In the M1 population of cells containing the various ACVR2 exon 3 sequences, all cell lines except ACVR2 exon 3-B mut OF cells showed significantly higher mutation frequencies than ACVR2 exon 3 OF cells at all time points (P < 0.05) (Fig. 2C). Compared to ACVR2 exon 3-exon 10 F OF cells, ACVR2 exon 3-C mut OF cells showed a higher mutation frequency, and ACVR2 exon 3-A mut OF and ACVR2 exon 3-D mut OF cells showed comparable mutation frequencies over time (Fig. 2C), suggesting that single nucleotide mutation at A, C, and D sites in the native ACVR2 exon 3 sequence are responsible for the increased M1 populations by swapping its flanking sequences. It should be noted that the M2 frequencies for the various ACVR2 exon 3 sequences were too low to make comparisons.

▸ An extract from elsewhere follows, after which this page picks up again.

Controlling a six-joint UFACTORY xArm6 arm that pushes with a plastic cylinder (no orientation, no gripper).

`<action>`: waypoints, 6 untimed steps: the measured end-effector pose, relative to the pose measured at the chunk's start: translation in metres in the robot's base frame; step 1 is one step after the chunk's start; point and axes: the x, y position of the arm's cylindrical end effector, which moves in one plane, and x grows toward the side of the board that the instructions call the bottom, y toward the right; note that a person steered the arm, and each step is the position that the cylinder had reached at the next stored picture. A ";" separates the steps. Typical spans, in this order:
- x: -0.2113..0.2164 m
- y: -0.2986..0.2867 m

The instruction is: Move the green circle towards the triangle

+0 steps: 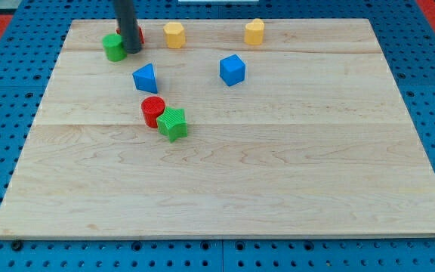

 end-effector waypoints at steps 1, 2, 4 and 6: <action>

3.2. Flanking nucleotides alter heteroduplex formation in ACVR2 microsatellites

We performed DNA sequencing analysis to confirm that fluorescence from the M1 population was driven by heteroduplex formation (A₈/T₇) and to dissect its overlapped sequences (Fig. 3). We did not performed DNA sequencing analysis with the M2 population in this study because we had demonstrated that the M2 population is a “full mutant” population showing A₇/T₇ sequence (−1 bp frameshifted) previously [16, 17, 19]. At day 21 after being plated as non-fluorescent cells, the M1 populations of ACVR2 exon 10 OF, ACVR2 exon 10-exon 3 F OF, ACVR2 exon 10-A mut OF, ACVR2 exon 10-B mut OF, ACVR2 exon 10-C mut OF, ACVR2 exon 10-D mut OF, ACVR2 exon 3 OF, ACVR2 exon 3-exon 10 F OF, ACVR2 exon 3-A mut OF, ACVR2 exon 3-B mut OF, ACVR2 exon 3-C mut OF or ACVR2 exon 3-D mut OF cells were sorted and expanded for DNA sequencing analysis which was done at day 35.

As shown in Fig. 3A, ACVR2 exon 10 OF cells revealed ~ 95% of mutant sequence (T₇) overlapped with ~5% WT sequence (T₈) (based on relative heights of peaks in the chromatograms) and ACVR2 exon 10-exon 3 F OF cells showed less mutant sequence (~75%) compared to ACVR2 exon 10 OF cells, confirming our previous finding that substitution of flanking sequences surrounding exon 10 microsatellite with ones surrounding exon 3 microsatellite decreases the frameshift mutation (heteroduplex and full mutant formation) of the native ACVR2 exon 10 [17]. Heteroduplex (A₈/T₇) formation was observed in all ACVR2 exon 10 cell lines containing single nucleotide substitutions. ACVR2 exon 10-A mut OF cells showed ~80% mutant sequence overlapped with ~20% WT sequence. ACVR2 exon 10-B mut OF cells and ACVR2 exon 10-C mut OF cells showed about 60 and 50% mutant sequence overlapped with WT sequence, respectively, congruent with that these single nucleotide substituted cell lines had less mutation frequencies in the M1 population at day 35 compared to ACVR2 exon 10-exon 3 F OF cells (Fig. 2A). ACVR2 exon 10-D mut OF cells showed about 75% mutant sequence overlapped with WT sequence (Fig. 3A). Thus, DNA sequencing analysis indicates that all 4 single nucleotide substitutions of ACVR2 exon 10 sequence altered heteroduplex formation and decreased the mutant sequence similarly (A and D mutation) or more (B and C mutation) compared to ACVR2 exon 10-exon 3F sequence at day 35.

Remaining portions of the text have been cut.